Top of RECORDS FOR THIS TASK
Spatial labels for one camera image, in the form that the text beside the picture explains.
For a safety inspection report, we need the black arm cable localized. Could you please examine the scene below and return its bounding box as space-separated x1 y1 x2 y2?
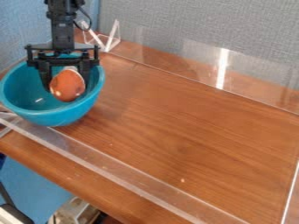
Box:
72 5 94 32

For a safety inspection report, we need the clear acrylic front barrier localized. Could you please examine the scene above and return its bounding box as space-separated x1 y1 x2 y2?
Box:
0 112 248 224

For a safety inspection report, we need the clear acrylic corner bracket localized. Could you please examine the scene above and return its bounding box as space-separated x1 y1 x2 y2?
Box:
78 20 122 53

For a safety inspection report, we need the clear acrylic back barrier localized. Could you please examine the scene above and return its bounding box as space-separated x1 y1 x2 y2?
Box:
98 29 299 116

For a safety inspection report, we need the clear acrylic barrier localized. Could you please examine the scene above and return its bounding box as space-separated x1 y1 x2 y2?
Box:
98 29 299 116
0 112 248 224

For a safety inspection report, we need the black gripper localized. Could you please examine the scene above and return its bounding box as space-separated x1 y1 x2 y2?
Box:
24 43 99 92

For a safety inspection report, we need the grey black object bottom left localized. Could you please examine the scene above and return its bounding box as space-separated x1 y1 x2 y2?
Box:
0 181 35 224

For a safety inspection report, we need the brown and white toy mushroom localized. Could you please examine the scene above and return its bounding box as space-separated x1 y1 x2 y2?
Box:
49 66 86 102

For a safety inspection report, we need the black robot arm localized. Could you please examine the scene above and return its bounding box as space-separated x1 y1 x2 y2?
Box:
24 0 99 91

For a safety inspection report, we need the white box under table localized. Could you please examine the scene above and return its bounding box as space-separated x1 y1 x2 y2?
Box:
48 197 100 224

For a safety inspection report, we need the blue plastic bowl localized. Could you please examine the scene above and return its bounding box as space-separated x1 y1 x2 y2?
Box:
0 62 106 126

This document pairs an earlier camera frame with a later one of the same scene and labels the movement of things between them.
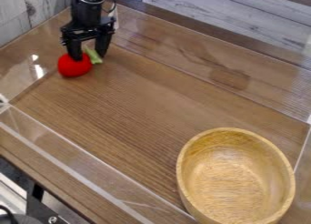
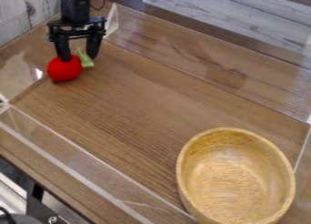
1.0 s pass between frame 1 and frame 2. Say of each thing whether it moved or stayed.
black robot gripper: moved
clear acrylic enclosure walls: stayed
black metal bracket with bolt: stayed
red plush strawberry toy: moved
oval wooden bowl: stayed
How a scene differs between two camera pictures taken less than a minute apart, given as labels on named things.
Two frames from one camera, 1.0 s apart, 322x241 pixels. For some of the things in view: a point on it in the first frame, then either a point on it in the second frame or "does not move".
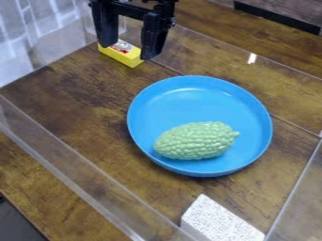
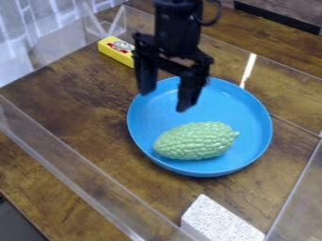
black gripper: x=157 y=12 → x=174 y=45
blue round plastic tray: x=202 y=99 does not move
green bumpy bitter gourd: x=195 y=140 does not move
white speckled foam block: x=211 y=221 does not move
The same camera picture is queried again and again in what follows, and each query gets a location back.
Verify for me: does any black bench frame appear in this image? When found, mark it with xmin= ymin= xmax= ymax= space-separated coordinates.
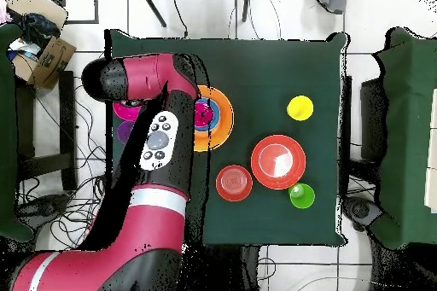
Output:
xmin=15 ymin=70 xmax=79 ymax=192

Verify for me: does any small red bowl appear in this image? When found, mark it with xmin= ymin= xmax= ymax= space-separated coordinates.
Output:
xmin=215 ymin=164 xmax=254 ymax=202

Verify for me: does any pink plastic bowl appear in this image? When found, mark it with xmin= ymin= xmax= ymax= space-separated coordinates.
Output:
xmin=113 ymin=101 xmax=143 ymax=122

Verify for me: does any flat cardboard sheet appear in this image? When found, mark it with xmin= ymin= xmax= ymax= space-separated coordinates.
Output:
xmin=4 ymin=0 xmax=69 ymax=32

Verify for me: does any pink plastic cup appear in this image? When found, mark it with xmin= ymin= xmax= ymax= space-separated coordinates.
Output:
xmin=194 ymin=102 xmax=216 ymax=127

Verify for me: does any black cable bundle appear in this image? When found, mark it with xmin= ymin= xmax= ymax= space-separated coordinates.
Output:
xmin=15 ymin=51 xmax=114 ymax=247

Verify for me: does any wide red bowl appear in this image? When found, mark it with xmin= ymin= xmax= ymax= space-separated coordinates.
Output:
xmin=250 ymin=134 xmax=307 ymax=190

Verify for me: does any dark blue bag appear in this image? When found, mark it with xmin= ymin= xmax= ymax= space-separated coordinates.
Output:
xmin=18 ymin=12 xmax=61 ymax=48

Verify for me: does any yellow plastic cup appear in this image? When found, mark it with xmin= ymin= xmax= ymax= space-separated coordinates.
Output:
xmin=286 ymin=95 xmax=314 ymax=122

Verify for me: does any blue plastic bowl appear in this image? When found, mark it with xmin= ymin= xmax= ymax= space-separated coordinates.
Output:
xmin=194 ymin=96 xmax=222 ymax=132

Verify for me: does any purple plastic cup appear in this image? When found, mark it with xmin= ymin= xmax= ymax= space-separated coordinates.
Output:
xmin=116 ymin=120 xmax=137 ymax=145

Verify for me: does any dark green tablecloth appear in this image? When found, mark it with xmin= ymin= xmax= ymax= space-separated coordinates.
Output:
xmin=104 ymin=29 xmax=349 ymax=247

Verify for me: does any large orange bowl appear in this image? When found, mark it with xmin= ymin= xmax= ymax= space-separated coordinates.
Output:
xmin=193 ymin=84 xmax=236 ymax=153

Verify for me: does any green covered table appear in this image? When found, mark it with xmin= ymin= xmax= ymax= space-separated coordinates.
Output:
xmin=0 ymin=22 xmax=35 ymax=242
xmin=370 ymin=26 xmax=437 ymax=250

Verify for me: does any open cardboard box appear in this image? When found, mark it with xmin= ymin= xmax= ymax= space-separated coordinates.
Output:
xmin=11 ymin=35 xmax=78 ymax=90

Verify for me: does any green plastic cup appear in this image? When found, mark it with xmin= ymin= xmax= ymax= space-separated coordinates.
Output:
xmin=288 ymin=182 xmax=316 ymax=210

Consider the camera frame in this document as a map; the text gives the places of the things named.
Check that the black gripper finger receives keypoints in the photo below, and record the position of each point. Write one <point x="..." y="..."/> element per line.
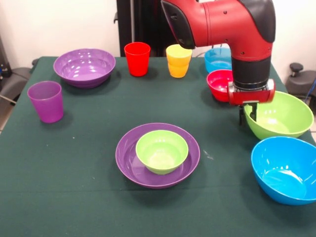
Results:
<point x="253" y="112"/>
<point x="241" y="114"/>

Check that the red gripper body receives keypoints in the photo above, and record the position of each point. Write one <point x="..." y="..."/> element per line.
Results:
<point x="249" y="96"/>

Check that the large green bowl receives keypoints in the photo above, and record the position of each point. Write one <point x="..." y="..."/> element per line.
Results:
<point x="284" y="118"/>

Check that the small green bowl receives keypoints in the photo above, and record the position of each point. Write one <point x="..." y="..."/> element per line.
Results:
<point x="160" y="153"/>

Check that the large purple bowl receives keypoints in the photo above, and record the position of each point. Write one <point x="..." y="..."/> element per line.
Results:
<point x="84" y="69"/>
<point x="126" y="158"/>

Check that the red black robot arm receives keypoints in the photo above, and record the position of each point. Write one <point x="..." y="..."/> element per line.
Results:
Bottom of RECORDS FOR THIS TASK
== DIRECTIONS FOR THIS TASK ==
Write out every entry again word for word, without any of the pictures.

== ANSWER ==
Spatial labels for one camera image, in the form that the text beside the picture explains.
For a safety inspection report, we need the black arm cable localized. Could you please examine the scene below and return its bounding box as space-separated x1 y1 x2 y2?
Box:
72 5 94 32

For a safety inspection report, we need the clear acrylic front barrier localized. Could you please examine the scene above and return its bounding box as space-separated x1 y1 x2 y2?
Box:
0 112 248 224

For a safety inspection report, we need the clear acrylic corner bracket localized. Could you please examine the scene above and return its bounding box as space-separated x1 y1 x2 y2?
Box:
78 20 122 53

For a safety inspection report, we need the clear acrylic back barrier localized. Could you please examine the scene above and return its bounding box as space-separated x1 y1 x2 y2?
Box:
98 29 299 116

For a safety inspection report, we need the clear acrylic barrier localized. Could you please examine the scene above and return its bounding box as space-separated x1 y1 x2 y2?
Box:
98 29 299 116
0 112 248 224

For a safety inspection report, we need the black gripper localized. Could you please examine the scene above and return its bounding box as space-separated x1 y1 x2 y2?
Box:
24 43 99 92

For a safety inspection report, we need the grey black object bottom left localized. Could you please examine the scene above and return its bounding box as space-separated x1 y1 x2 y2?
Box:
0 181 35 224

For a safety inspection report, we need the brown and white toy mushroom localized. Could you please examine the scene above and return its bounding box as space-separated x1 y1 x2 y2?
Box:
49 66 86 102

For a safety inspection report, we need the black robot arm localized. Could you please examine the scene above and return its bounding box as space-separated x1 y1 x2 y2?
Box:
24 0 99 91

For a safety inspection report, we need the white box under table localized. Could you please examine the scene above and return its bounding box as space-separated x1 y1 x2 y2?
Box:
48 197 100 224

For a safety inspection report, we need the blue plastic bowl localized. Could you please examine the scene above and return its bounding box as space-separated x1 y1 x2 y2?
Box:
0 62 106 126

This document pairs an earlier camera frame with a later one of the same scene and labels the movement of things between them.
1.0 s pass between frame 1 and frame 2. Say of each thing whether it moved or stayed.
black robot gripper: moved
clear acrylic enclosure walls: stayed
black metal bracket with bolt: stayed
red plush strawberry toy: moved
oval wooden bowl: stayed
How a scene differs between two camera pictures taken less than a minute apart, given as labels on named things.
Two frames from one camera, 1.0 s apart, 322x241 pixels. For some of the things in view: a point on it in the first frame, then either a point on it in the second frame or "does not move".
black gripper: x=157 y=12 → x=174 y=45
blue round plastic tray: x=202 y=99 does not move
green bumpy bitter gourd: x=195 y=140 does not move
white speckled foam block: x=211 y=221 does not move
The same camera picture is queried again and again in what follows, and each query gets a location back.
Verify for me: does any black bench frame appear in this image? When found, mark it with xmin= ymin= xmax= ymax= space-separated coordinates.
Output:
xmin=15 ymin=70 xmax=79 ymax=192

Verify for me: does any small red bowl appear in this image? When found, mark it with xmin= ymin= xmax= ymax= space-separated coordinates.
Output:
xmin=215 ymin=164 xmax=254 ymax=202

Verify for me: does any pink plastic bowl appear in this image? When found, mark it with xmin= ymin= xmax= ymax= space-separated coordinates.
Output:
xmin=113 ymin=101 xmax=143 ymax=122

Verify for me: does any flat cardboard sheet appear in this image? When found, mark it with xmin= ymin= xmax= ymax= space-separated coordinates.
Output:
xmin=4 ymin=0 xmax=69 ymax=32

Verify for me: does any pink plastic cup appear in this image? When found, mark it with xmin= ymin= xmax= ymax= space-separated coordinates.
Output:
xmin=194 ymin=102 xmax=216 ymax=127

Verify for me: does any black cable bundle appear in this image? When found, mark it with xmin= ymin= xmax= ymax= space-separated coordinates.
Output:
xmin=15 ymin=51 xmax=114 ymax=247

Verify for me: does any wide red bowl appear in this image? When found, mark it with xmin= ymin= xmax= ymax= space-separated coordinates.
Output:
xmin=250 ymin=134 xmax=307 ymax=190

Verify for me: does any dark blue bag appear in this image? When found, mark it with xmin= ymin= xmax= ymax= space-separated coordinates.
Output:
xmin=18 ymin=12 xmax=61 ymax=48

Verify for me: does any yellow plastic cup appear in this image? When found, mark it with xmin= ymin= xmax= ymax= space-separated coordinates.
Output:
xmin=286 ymin=95 xmax=314 ymax=122

Verify for me: does any blue plastic bowl appear in this image? When found, mark it with xmin= ymin= xmax= ymax= space-separated coordinates.
Output:
xmin=194 ymin=96 xmax=222 ymax=132

Verify for me: does any purple plastic cup appear in this image? When found, mark it with xmin= ymin= xmax= ymax= space-separated coordinates.
Output:
xmin=116 ymin=120 xmax=137 ymax=145

Verify for me: does any dark green tablecloth appear in this image? When found, mark it with xmin= ymin= xmax= ymax= space-separated coordinates.
Output:
xmin=104 ymin=29 xmax=349 ymax=247

Verify for me: does any large orange bowl appear in this image? When found, mark it with xmin= ymin= xmax= ymax= space-separated coordinates.
Output:
xmin=193 ymin=84 xmax=236 ymax=153

Verify for me: does any green covered table appear in this image? When found, mark it with xmin= ymin= xmax= ymax= space-separated coordinates.
Output:
xmin=0 ymin=22 xmax=35 ymax=242
xmin=370 ymin=26 xmax=437 ymax=250

Verify for me: does any open cardboard box appear in this image? When found, mark it with xmin= ymin= xmax= ymax= space-separated coordinates.
Output:
xmin=11 ymin=35 xmax=78 ymax=90

Verify for me: does any green plastic cup appear in this image? When found, mark it with xmin= ymin= xmax= ymax= space-separated coordinates.
Output:
xmin=288 ymin=182 xmax=316 ymax=210

Consider the camera frame in this document as a map; the text gives the places of the things named.
Check that the black gripper finger receives keypoints in the photo below, and record the position of each point. Write one <point x="..." y="..."/> element per line.
Results:
<point x="253" y="112"/>
<point x="241" y="114"/>

Check that the red gripper body receives keypoints in the photo above, and record the position of each point. Write one <point x="..." y="..."/> element per line.
Results:
<point x="249" y="96"/>

Check that the large green bowl receives keypoints in the photo above, and record the position of each point. Write one <point x="..." y="..."/> element per line.
Results:
<point x="284" y="118"/>

Check that the small green bowl receives keypoints in the photo above, and record the position of each point. Write one <point x="..." y="..."/> element per line.
Results:
<point x="160" y="153"/>

Check that the large purple bowl receives keypoints in the photo above, and record the position of each point. Write one <point x="..." y="..."/> element per line.
Results:
<point x="84" y="69"/>
<point x="126" y="158"/>

Check that the red black robot arm receives keypoints in the photo above, and record the position of each point. Write one <point x="..." y="..."/> element per line.
Results:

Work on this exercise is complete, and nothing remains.